UNIX System Programmer - Back-end datastore optimization - San Francisco
Our client builds an engine that sits on Web servers and monitors activity
of visitors, then feeds this information to dynamic content servers to
display personalized pages in real-time. Performance is paramount.
The back-end datastore (ObjectStore) has to be extremely high
performance in order to rapidly track over 10 million hits per day.
This involves writing to the ObjectStore's native C++ interfaces. The
datastore is written in both C (for performance) and C++ (for
interface to ObjectStore). Performance is the key issue because they
are optimizing for high-end Web sites. The more performance they can
squeeze out of the datastore, the more hits per day they can support.

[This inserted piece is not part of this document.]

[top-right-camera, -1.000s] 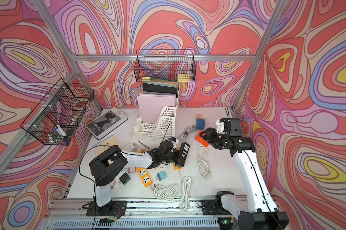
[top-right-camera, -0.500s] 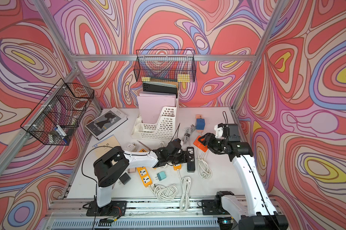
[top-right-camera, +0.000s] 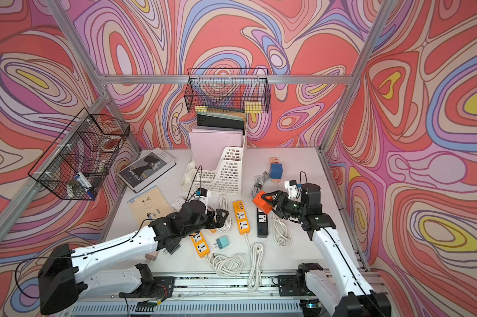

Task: Pull the plug off the socket
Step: Place the plug at the center of the board.

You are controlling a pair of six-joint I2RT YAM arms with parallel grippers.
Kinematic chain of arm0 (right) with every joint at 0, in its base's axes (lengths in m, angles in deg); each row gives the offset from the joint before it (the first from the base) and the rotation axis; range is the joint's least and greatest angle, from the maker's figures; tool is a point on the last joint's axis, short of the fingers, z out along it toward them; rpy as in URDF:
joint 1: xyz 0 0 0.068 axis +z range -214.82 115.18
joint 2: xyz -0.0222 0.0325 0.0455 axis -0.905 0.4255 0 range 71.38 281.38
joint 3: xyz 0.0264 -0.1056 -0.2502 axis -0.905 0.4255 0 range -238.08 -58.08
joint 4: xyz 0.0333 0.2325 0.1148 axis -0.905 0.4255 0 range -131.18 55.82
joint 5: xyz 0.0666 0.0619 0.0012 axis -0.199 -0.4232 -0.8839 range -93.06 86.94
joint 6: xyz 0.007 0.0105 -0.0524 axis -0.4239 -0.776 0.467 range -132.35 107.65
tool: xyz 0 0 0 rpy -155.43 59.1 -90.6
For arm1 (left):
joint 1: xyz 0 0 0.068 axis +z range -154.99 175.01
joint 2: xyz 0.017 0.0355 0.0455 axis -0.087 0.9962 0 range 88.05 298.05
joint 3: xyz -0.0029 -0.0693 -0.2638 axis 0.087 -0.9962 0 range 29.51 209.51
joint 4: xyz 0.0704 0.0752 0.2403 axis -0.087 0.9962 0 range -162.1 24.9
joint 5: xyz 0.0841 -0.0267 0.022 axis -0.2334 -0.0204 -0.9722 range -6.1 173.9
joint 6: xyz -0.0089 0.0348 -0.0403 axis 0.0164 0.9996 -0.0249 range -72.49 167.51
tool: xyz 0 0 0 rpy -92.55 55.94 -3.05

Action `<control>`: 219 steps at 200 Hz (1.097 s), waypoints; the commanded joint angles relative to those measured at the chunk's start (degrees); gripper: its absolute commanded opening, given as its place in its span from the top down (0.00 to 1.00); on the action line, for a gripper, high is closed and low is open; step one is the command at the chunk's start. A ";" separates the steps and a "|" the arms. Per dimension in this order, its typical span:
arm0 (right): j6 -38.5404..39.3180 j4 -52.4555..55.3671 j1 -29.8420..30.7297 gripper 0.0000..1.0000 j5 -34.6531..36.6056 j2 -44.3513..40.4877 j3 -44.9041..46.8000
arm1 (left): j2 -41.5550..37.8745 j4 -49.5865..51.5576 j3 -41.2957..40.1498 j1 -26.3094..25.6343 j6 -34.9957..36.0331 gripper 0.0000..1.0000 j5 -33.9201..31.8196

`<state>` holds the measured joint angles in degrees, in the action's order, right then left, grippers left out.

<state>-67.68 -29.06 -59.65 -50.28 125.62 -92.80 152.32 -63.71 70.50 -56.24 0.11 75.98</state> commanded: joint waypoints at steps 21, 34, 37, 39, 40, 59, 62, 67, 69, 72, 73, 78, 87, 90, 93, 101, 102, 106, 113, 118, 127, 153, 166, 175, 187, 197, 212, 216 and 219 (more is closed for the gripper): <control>-7.76 -17.56 16.02 0.77 7.73 3.31 2.99 | -10.96 9.70 -4.19 4.51 -0.06 0.01 -4.18; -7.61 -18.86 20.92 0.77 11.07 6.17 2.63 | -13.30 11.86 -4.34 5.45 -0.31 0.01 -5.22; -7.45 -18.96 21.97 0.77 11.73 6.84 2.39 | -13.70 12.43 -4.30 5.58 -0.39 0.01 -5.50; -7.32 -19.02 22.69 0.78 12.09 7.31 2.22 | -14.03 12.73 -4.33 5.71 -0.41 0.01 -5.63; -7.28 -19.00 23.04 0.78 12.30 7.65 2.08 | -14.15 12.98 -4.34 5.71 -0.41 0.01 -5.71; -4.88 -17.94 28.92 0.77 14.97 12.50 -1.01 | -16.02 17.05 -3.42 6.20 -0.46 0.01 -7.84; -4.45 -17.41 29.73 0.77 15.43 13.22 -1.69 | -16.22 17.82 -3.10 6.16 -0.42 0.01 -8.26; -3.70 -16.59 30.97 0.77 16.17 14.60 -2.80 | -16.53 19.04 -2.59 6.23 -0.34 0.01 -9.03; -3.42 -16.27 31.44 0.77 16.56 15.16 -3.29 | -16.65 19.72 -2.32 6.24 -0.33 0.01 -9.39; -2.90 -15.85 32.23 0.77 17.12 15.98 -4.06 | -16.82 20.54 -1.95 6.24 -0.28 0.01 -9.84; -2.79 -15.70 32.43 0.77 17.27 16.25 -4.27 | -16.86 20.89 -1.78 6.24 -0.26 0.01 -10.06; -2.11 -14.96 33.62 0.77 18.00 17.60 -5.43 | -17.11 22.40 -1.10 6.24 -0.17 0.01 -10.89; -1.16 -13.60 35.66 0.77 19.49 20.09 -7.50 | -17.67 24.94 0.24 6.27 0.14 0.01 -12.45; -0.84 -13.16 36.23 0.77 19.92 21.00 -8.22 | -17.88 25.75 0.72 6.25 0.26 0.01 -12.94; -0.47 -12.87 36.80 0.77 20.36 21.99 -9.00 | -18.09 26.50 1.14 6.24 0.48 0.01 -13.54; 0.42 -11.81 38.45 0.77 21.45 24.46 -10.99 | -18.77 28.40 2.33 6.25 1.01 0.01 -14.90; 0.50 -11.61 38.57 0.77 21.55 24.75 -11.21 | -18.84 28.60 2.46 6.25 1.09 0.01 -15.09; 0.92 -11.09 39.37 0.76 22.03 26.11 -12.23 | -19.24 29.41 2.93 6.24 1.28 0.01 -15.72; 1.60 -10.15 40.57 0.76 22.83 28.31 -14.07 | -20.10 30.60 3.72 6.26 1.62 0.01 -16.83; 2.07 -9.62 41.42 0.76 23.36 29.82 -15.30 | -20.71 31.24 4.12 6.25 1.96 0.01 -17.43; 2.94 -8.41 42.61 0.76 24.28 32.49 -17.70 | -21.91 32.26 4.89 6.25 2.51 0.01 -18.45; 4.50 -5.59 44.61 0.75 27.09 39.18 -24.11 | -25.23 35.12 6.06 6.24 3.10 0.01 -20.91; 4.78 -5.75 45.18 0.75 27.93 42.47 -27.11 | -26.79 36.87 6.59 6.24 3.19 0.01 -22.20; 4.88 -6.03 45.67 0.75 27.95 45.19 -29.69 | -27.77 38.24 7.19 6.24 3.43 0.01 -22.97; 4.83 -5.65 46.46 0.75 28.15 49.80 -33.77 | -29.01 39.82 7.99 6.25 4.16 0.01 -23.94; 5.14 -5.59 47.22 0.75 28.27 53.18 -37.41 | -30.08 40.78 8.80 6.26 4.98 0.01 -24.70; 4.76 -5.35 48.21 0.74 29.00 57.81 -42.41 | -31.36 42.38 9.89 6.24 6.06 0.01 -25.70; 4.57 -5.17 48.43 0.74 29.15 59.07 -43.59 | -31.75 42.82 10.04 6.29 6.25 0.01 -25.96; 4.41 -4.91 48.52 0.74 29.26 60.01 -44.65 | -32.06 43.20 10.26 6.25 6.38 0.01 -26.11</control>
<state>-63.82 -34.27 -12.94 -22.94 180.28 -131.03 122.21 -25.97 78.33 -50.34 3.83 53.49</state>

The datastore currently supports 10 million hits per day, but they
want to increase this dramatically.
Performance issues include UNIX threading (the datastore has 3
processes, 2 of which are multithreaded. One accepts connections
and does all the communications, and the other does the store and
updates on the ObjectStore objects; the third watches over the
first two to make sure they stay up.
Experience writing compiler back-ends (code generation, code
optimization, peephole optimization) and doing compiler
optimization (pipelin*, instruction schedul*, code anal*, common
subexpression elimination, branch folding, vectoriz*,
paralleliz*, global optimiz*, induction variable analysis, flow
analysis, data flow equat*) indicates they have faced the same
issues that need to be addressed in the datastore's optimization.

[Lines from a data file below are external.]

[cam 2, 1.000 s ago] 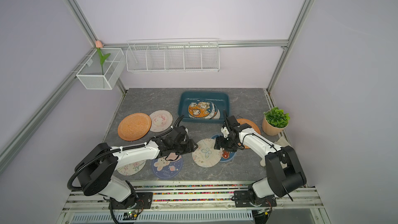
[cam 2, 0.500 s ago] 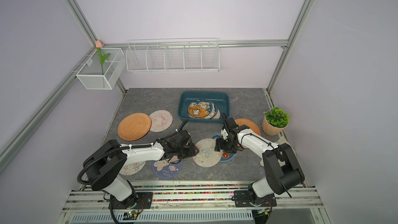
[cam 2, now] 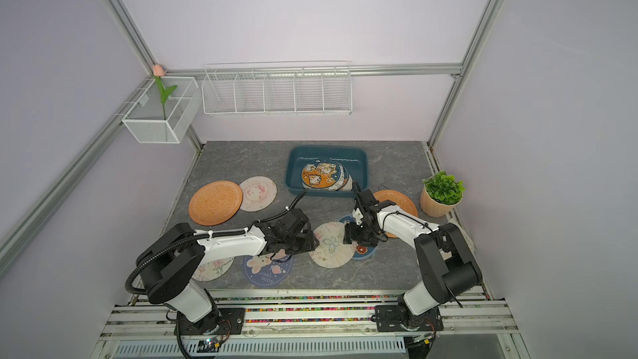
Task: Put the coasters into the storage box
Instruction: Pick up the coaster from the center of the board.
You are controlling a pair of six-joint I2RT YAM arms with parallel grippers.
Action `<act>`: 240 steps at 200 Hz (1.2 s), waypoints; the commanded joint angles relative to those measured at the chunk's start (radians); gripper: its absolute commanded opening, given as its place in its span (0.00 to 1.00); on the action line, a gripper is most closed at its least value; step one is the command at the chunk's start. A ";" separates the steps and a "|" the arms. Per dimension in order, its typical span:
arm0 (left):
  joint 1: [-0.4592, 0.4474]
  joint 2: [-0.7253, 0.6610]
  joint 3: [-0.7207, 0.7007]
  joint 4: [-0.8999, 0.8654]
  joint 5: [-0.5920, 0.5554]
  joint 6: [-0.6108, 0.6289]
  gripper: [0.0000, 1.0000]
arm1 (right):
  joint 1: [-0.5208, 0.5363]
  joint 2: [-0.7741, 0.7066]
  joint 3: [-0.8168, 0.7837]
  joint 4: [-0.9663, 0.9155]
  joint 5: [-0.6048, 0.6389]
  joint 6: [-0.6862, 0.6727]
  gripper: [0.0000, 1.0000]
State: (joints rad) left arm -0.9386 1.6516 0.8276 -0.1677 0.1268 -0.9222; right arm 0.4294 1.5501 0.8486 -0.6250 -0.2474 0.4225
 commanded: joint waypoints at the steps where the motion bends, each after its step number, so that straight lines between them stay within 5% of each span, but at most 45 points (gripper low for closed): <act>1: -0.008 0.002 0.020 -0.051 -0.022 0.008 0.50 | 0.010 0.016 0.007 0.006 0.009 0.012 0.71; 150: -0.009 0.084 0.099 -0.075 0.024 0.034 0.49 | 0.054 0.078 0.024 0.033 -0.013 0.026 0.64; 196: -0.009 0.081 0.097 -0.078 0.022 0.036 0.49 | 0.069 0.079 0.023 0.039 -0.009 0.038 0.53; 240: -0.009 0.079 0.100 -0.080 0.020 0.039 0.49 | 0.071 0.075 0.055 0.025 -0.001 0.037 0.25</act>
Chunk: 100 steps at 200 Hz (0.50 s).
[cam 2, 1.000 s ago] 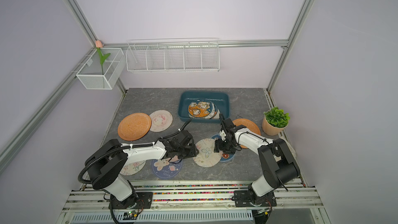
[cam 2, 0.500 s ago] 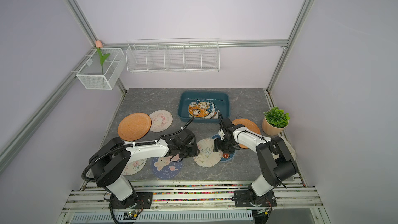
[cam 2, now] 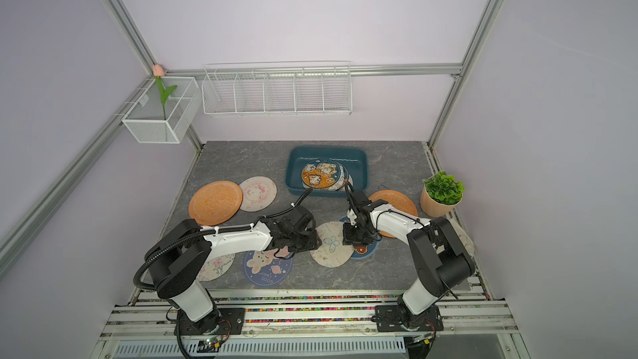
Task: Put the coasters into the storage box
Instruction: Pick up the coaster from the center of the board.
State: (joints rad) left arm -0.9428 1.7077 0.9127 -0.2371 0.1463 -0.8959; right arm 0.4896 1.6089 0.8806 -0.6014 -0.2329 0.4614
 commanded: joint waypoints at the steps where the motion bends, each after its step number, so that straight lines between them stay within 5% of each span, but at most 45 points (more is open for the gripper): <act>1: -0.005 0.023 0.014 -0.011 0.001 0.012 0.49 | 0.012 0.017 0.024 0.002 -0.016 -0.001 0.24; 30: -0.004 0.015 0.018 -0.016 -0.002 0.014 0.49 | 0.012 0.008 0.030 -0.009 -0.020 -0.001 0.07; 100: 0.042 -0.055 -0.002 -0.008 -0.002 0.017 0.60 | 0.011 -0.080 0.105 -0.112 -0.058 -0.009 0.07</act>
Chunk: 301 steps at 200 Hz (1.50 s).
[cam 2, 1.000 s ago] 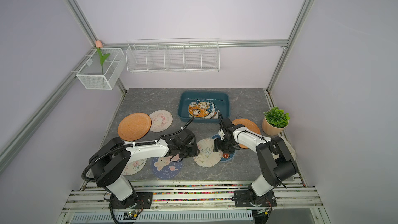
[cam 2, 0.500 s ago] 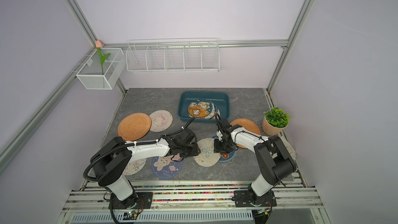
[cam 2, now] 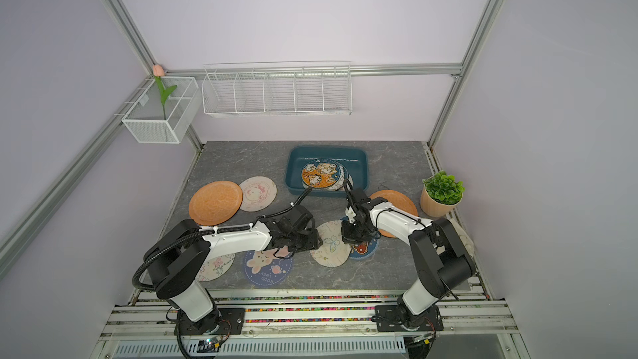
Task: Put the coasters into the storage box
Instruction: Pick up the coaster from the center of the board, then place the coaster in the storage box.
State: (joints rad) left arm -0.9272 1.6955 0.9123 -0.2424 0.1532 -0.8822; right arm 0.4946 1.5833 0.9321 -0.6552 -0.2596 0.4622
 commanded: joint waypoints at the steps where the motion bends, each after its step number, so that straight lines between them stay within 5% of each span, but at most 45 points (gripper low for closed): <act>1: 0.027 -0.044 -0.001 -0.002 -0.009 0.005 0.60 | 0.007 -0.054 0.055 -0.060 -0.032 -0.010 0.07; 123: 0.189 -0.150 -0.008 -0.045 0.037 0.097 0.71 | 0.007 0.013 0.505 -0.197 -0.084 -0.010 0.07; 301: 0.295 -0.298 -0.133 -0.082 0.056 0.103 0.75 | -0.001 0.631 1.237 -0.014 -0.139 0.043 0.07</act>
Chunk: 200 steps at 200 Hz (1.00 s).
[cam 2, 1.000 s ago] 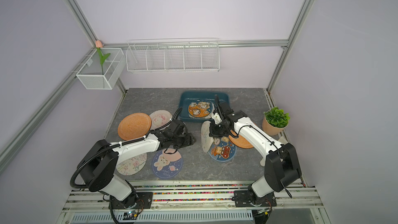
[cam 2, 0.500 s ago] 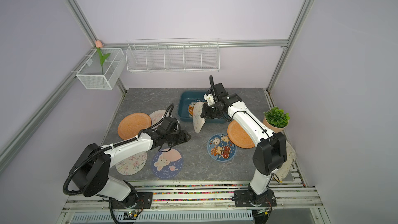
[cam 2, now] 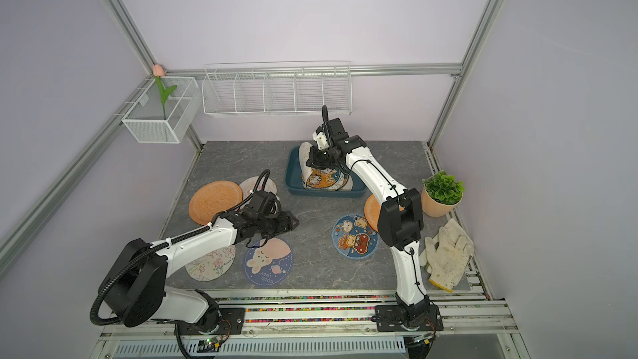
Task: Put the coasters into the storage box
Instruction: Place the coaster in the storage box.
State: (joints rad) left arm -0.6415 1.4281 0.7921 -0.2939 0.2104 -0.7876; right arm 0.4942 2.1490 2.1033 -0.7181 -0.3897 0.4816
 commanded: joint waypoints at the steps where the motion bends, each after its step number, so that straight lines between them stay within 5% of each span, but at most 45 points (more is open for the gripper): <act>1: 0.009 -0.031 -0.014 -0.032 -0.002 0.008 0.75 | -0.001 0.069 0.068 0.049 -0.008 0.023 0.07; 123: 0.032 -0.039 0.000 -0.065 0.001 0.031 0.76 | -0.090 0.228 0.114 -0.136 0.207 -0.124 0.10; 134: 0.032 -0.035 0.005 -0.064 0.003 0.033 0.77 | -0.093 0.233 0.125 -0.163 0.234 -0.139 0.16; 150: 0.032 -0.031 0.012 -0.063 0.001 0.034 0.77 | -0.092 0.234 0.138 -0.196 0.274 -0.158 0.52; 167: 0.032 -0.025 0.017 -0.060 0.000 0.034 0.78 | -0.091 0.223 0.131 -0.202 0.293 -0.172 0.74; 200: 0.032 -0.005 0.026 -0.051 0.006 0.033 0.78 | -0.090 0.198 0.108 -0.194 0.286 -0.181 0.85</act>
State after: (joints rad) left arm -0.6151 1.4014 0.7876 -0.3420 0.2104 -0.7677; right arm 0.3992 2.3745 2.2196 -0.8913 -0.1230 0.3298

The datastore does a lot of things on the system level for
performance reasons. They do a lot of System Calls in a certain
way just for performance reasons. It's not enough for the
datastore just to be functional. They have to do things fast.

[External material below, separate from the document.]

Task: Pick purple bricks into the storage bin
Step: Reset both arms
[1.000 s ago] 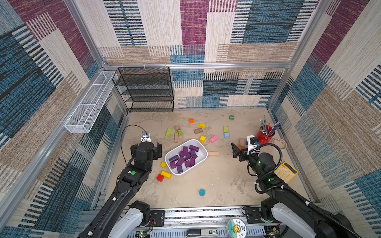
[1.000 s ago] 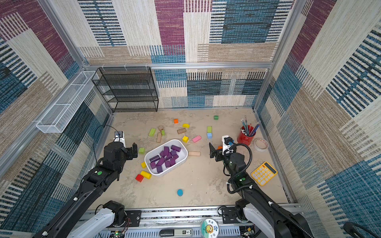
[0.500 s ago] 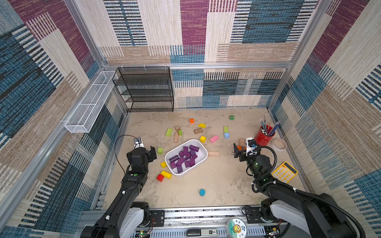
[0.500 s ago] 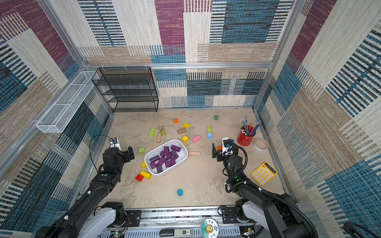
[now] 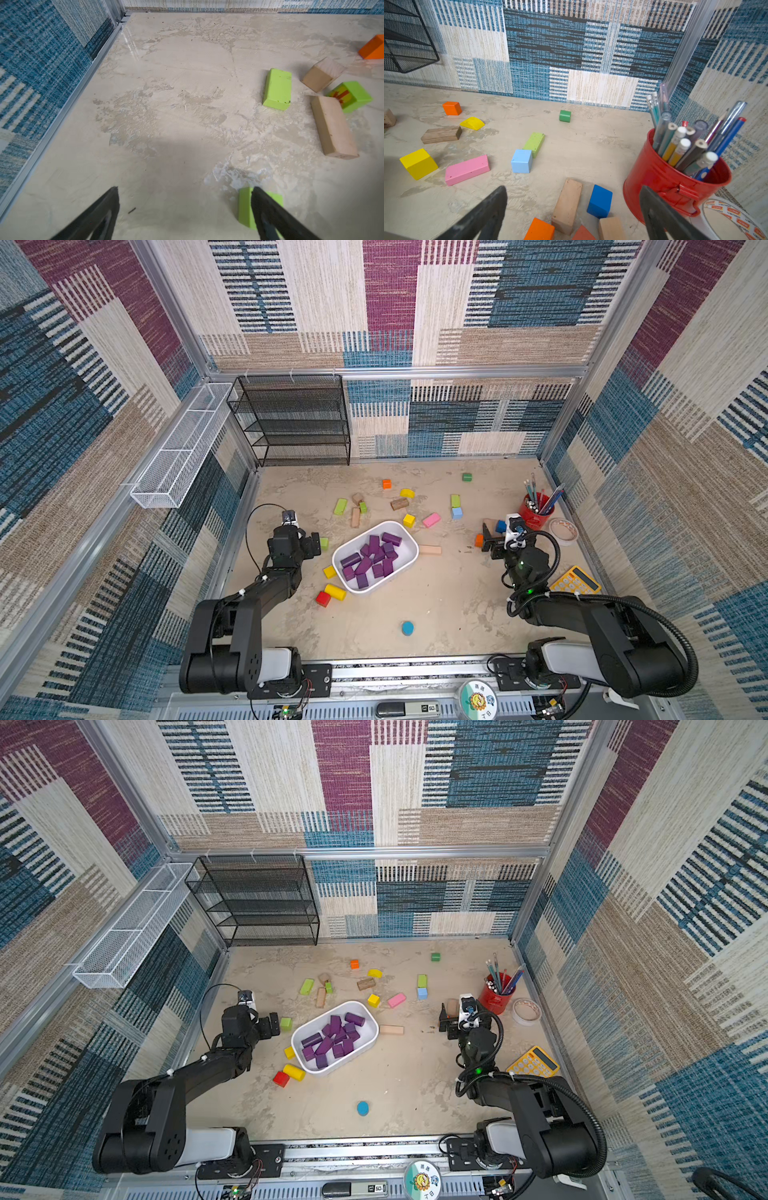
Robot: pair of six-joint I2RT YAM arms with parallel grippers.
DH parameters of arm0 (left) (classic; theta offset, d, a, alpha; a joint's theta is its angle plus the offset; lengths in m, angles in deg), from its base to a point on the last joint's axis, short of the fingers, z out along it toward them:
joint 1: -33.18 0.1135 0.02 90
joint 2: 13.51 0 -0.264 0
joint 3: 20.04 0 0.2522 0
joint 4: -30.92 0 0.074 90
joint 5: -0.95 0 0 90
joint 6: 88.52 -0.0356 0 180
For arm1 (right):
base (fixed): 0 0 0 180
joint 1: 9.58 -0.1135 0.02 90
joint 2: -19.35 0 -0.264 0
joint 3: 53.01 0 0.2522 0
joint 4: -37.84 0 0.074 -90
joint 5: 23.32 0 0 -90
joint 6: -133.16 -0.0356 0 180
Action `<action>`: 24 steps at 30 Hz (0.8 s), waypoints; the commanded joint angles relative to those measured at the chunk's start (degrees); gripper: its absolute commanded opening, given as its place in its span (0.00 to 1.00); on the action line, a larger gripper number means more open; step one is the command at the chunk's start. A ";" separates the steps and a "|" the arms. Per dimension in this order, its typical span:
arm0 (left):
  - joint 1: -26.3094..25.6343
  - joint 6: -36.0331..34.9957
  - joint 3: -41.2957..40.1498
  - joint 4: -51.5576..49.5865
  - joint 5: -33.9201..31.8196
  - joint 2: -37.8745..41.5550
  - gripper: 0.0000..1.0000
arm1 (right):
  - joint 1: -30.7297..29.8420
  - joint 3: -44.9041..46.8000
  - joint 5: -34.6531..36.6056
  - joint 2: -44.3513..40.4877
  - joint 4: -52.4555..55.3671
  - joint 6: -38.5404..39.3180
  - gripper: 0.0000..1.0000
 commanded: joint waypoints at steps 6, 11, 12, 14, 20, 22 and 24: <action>0.25 -1.82 0.01 15.53 3.74 -7.05 1.00 | 6.38 0.05 -5.94 7.19 -12.65 -4.46 0.99; 0.27 -1.67 -2.77 20.01 3.35 -7.26 1.00 | 6.56 0.31 -6.79 11.11 -16.13 -4.16 0.99; 0.19 -2.02 -4.39 24.71 3.10 -8.33 0.99 | 6.56 0.46 -7.19 12.41 -17.62 -3.97 0.99; 0.11 -1.59 -3.67 21.57 2.76 -7.61 0.99 | 6.56 0.84 -6.29 12.37 -18.10 -4.29 0.99; 0.25 -1.63 -3.12 22.32 2.74 -8.71 0.99 | 8.57 -3.30 -7.57 13.27 -11.30 -6.54 1.00; 0.20 -1.54 -3.00 21.92 2.86 -8.71 0.99 | 8.58 -3.38 -7.56 13.31 -11.12 -6.40 0.99; 0.21 -1.54 -2.96 21.91 2.82 -8.65 0.99 | 8.58 -3.16 -7.53 13.10 -11.35 -6.39 0.99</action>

Experience writing operating systems would be helpful too.
Other preferred experience includes: C++ and/or Java, API design,
UNIX (Solaris preferred, and multi-platform development.
Future products will be CORBA II compliant; the current architecture
lends itself to being CORBA II compliant. CORBA II compliance will
give the ability to open up the product to be used by third parties.
So there will also be possibilities for API design and development.
Later, they will do a distributed datastore which will be able to
distribute the load of the recording engine across multiple machines.
This includes machine intercommunications and making sure they are in
sync, and all the problems of distributed databases.